My three favourite Sommeliers

My three favourite Sommeliers

 

With each Facebook connection, a notifications pops up, an anniversary, a reminder of events one year ago, it was to be the last. At the time we did not know, but a year later a sad reality.

2016 was the first year I would not and could not cook, with an Achilles injury caused by one to many silly jumps to the left. This gave me an unique opportunity to observe the whole commotion as an outsider, which in itself is a very hard thing to observe as a chef with limited movement, for me it was like watching the heart beat during open heart surgery being performed by a team of masters.

When you work as a chef on a project as big as chefs who share, you want to give everything, you want to leave that final personality that final piece of yourself on the plate. This is not a small function, on this night each set of chefs might be cooking for 36 people, with seven different menu’s born from the creativity from fourteen very gifted chefs, it is intimidating as boundaries are stretched and rules broken…. One step beyond…as I watched the chaos as I was perched on my bar stool I was slightly over come with a sense of jealousy but also one of pride. Chefs come together in place unfamiliar and share their time, share art and leave visions of emotions on a plate for something bigger than themselves. It is unconditional.
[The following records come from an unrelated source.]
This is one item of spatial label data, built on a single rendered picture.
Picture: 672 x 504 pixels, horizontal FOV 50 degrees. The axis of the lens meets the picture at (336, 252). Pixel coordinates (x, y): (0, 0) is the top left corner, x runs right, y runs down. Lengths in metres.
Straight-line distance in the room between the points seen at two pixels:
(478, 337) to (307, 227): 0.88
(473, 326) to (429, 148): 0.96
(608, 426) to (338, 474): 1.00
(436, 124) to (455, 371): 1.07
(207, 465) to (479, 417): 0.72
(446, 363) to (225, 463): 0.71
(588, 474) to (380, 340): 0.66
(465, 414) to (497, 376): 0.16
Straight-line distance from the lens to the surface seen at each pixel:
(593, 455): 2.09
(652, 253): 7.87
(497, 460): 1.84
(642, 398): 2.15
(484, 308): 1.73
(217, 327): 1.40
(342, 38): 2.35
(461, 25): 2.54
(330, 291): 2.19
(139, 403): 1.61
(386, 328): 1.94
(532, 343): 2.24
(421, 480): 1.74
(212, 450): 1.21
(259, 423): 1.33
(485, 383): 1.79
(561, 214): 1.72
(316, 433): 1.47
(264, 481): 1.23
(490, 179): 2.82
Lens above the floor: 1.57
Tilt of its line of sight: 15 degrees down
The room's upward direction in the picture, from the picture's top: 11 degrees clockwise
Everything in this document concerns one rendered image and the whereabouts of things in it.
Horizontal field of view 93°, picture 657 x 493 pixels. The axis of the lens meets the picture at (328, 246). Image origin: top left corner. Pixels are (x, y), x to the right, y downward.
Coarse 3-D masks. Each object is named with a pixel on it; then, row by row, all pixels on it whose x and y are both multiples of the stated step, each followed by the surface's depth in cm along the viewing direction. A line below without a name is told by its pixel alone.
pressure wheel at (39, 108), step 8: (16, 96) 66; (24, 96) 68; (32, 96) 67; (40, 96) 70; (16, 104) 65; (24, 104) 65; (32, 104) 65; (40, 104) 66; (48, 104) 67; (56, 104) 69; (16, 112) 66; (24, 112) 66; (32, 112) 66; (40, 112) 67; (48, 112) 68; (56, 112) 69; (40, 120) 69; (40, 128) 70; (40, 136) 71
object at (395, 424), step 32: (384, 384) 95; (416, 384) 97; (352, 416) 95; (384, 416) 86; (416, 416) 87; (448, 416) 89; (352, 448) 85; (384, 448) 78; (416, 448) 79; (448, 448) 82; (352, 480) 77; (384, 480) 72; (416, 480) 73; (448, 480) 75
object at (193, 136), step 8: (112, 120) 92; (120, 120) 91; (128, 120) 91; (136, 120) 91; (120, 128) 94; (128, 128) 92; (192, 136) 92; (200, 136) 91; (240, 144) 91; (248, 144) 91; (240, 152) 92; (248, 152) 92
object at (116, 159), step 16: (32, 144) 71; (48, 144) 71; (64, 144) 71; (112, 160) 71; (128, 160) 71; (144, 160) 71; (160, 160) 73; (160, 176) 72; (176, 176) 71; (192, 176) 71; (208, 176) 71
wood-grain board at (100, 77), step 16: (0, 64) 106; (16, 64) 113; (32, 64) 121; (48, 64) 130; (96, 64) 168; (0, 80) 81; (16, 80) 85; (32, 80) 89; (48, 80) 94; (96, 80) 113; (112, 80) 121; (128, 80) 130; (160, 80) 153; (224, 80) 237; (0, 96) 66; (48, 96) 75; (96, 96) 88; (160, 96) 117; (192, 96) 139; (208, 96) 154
The art of giving was born from a conversation in 2013 while at a diner prize giving with a room full of chefs and press, I was fortunate enough to be seated next to my old friend Bertus and on the other side was Barbara Lennard. As we were catching up and sharing stories about giving and sharing, the discussion on the night went around the possibility of doing an event that was big, the rest is history. The seed was planted and we needed water, lots of it.

Over a four year period we saw how the event got bigger, the first three years in Cape Town and last year Johannesburg. Always in the heart of the city, making City Hall look glamorous as it should.

Every year new chefs joined, for some it was a reunion, for some a new experience and in some way a little intimidating. We are extremely blessed in South Africa, having such talented people, talented chefs, wine makers and sommeliers.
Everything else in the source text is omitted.